Feeling numb, Kathryn went out to the waiting room where Robert’s family was waiting. Robert’s family. Not hers. She had no connection to them anymore. That thought was almost as sobering as the fact that she had lost her husband. One look at her face and they knew it was over. Eileen and Anne hung on to each other, silent tears running down their faces. Kathryn should cry, wanted to cry, but it was all too much of a shock for her. Anne tried to bring Kathryn in for another hug, but Kathryn shrugged out of it. She didn’t want to be here anymore.
“Katie, you must stay at our house tonight. You shouldn’t be alone,” Mark offered. But alone was what she was, and she may as well start getting used to it. After several minutes of convincing the three of them that she would be fine getting home, Mark relented, only after she agreed to let him follow her.
Once safely in the house, with the door locked behind her, Kathryn sank to the ground. She heard Mark’s car pull away as he went home to comfort his grieving wife and mother-in-law. Before allowing herself to be overwhelmed with emotions, she needed to sleep.
She lay in bed that night, tossing and turning, but sleep eluded her. When it finally did come, it was plagued with images of car crashes and ambulances and Robert’s disfigured form. When she awoke to sunlight streaming through the windows, she crawled out of bed and looked in the mirror. That was a mistake. Her green eyes were hidden above swollen purple crescents. She looked closely at her tousled hair – were a few strands turning grey? She cursed the mirror and headed downstairs. The house was quiet.

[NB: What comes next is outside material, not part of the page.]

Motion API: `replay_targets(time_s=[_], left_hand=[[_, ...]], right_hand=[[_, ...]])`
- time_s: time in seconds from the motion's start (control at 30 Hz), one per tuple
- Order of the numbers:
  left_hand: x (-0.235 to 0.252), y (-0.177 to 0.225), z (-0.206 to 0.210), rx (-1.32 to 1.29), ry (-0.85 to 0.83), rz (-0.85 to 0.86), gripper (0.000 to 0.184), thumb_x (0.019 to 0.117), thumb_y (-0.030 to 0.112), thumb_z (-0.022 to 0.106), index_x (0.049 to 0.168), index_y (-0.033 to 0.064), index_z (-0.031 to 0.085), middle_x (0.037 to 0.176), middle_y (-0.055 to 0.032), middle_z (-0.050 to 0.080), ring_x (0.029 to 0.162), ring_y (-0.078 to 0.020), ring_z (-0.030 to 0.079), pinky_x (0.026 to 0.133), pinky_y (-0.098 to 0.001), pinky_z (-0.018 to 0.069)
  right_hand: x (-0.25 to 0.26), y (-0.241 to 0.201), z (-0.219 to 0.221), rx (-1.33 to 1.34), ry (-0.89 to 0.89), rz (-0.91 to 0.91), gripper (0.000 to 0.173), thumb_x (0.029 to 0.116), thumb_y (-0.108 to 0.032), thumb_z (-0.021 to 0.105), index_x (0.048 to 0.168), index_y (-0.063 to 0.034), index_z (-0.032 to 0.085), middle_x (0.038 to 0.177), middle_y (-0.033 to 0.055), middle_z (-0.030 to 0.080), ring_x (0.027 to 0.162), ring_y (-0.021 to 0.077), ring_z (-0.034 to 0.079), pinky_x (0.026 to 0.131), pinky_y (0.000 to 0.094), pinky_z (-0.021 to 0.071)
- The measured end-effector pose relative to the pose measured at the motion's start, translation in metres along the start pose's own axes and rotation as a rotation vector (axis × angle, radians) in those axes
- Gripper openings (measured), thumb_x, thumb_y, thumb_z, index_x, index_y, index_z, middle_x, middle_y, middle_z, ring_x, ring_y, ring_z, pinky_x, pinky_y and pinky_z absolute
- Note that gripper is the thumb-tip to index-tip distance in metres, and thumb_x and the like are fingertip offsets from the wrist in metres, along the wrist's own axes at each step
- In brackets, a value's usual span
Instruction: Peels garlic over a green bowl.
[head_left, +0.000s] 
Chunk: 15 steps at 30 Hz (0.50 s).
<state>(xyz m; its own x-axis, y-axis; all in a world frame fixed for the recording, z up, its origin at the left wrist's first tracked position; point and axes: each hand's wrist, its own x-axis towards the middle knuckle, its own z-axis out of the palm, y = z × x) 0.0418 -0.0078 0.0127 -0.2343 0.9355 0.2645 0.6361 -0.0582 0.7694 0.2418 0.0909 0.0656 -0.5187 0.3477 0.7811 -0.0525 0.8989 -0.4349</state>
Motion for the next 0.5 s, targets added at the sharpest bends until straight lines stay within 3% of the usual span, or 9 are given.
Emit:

Too quiet. She’d never been much for television, but she turned it on now to break the stillness. She’d never minded being home by herself, but the thought that Robert would never be coming home changed that. She busied herself by emptying the dishwasher, thinking back to Robert loading the breakfast dishes the morning before. How could it only have been 24 hours since then? If she’d only known it was the last time she’d ever speak to him, there were so many things she would have said. He deserved better. She knew that, but he never complained. She wondered if he weren’t so religious if he would have left her years ago. Well, he promised till death do us part, and he kept his end of the bargain. The phone rang, breaking her away from her morose train of thought. She braced herself for the onslaught that was to come. Robert was well loved, which meant she’d be wishing for the quiet again soon, by the time all the well-wishers had come and gone.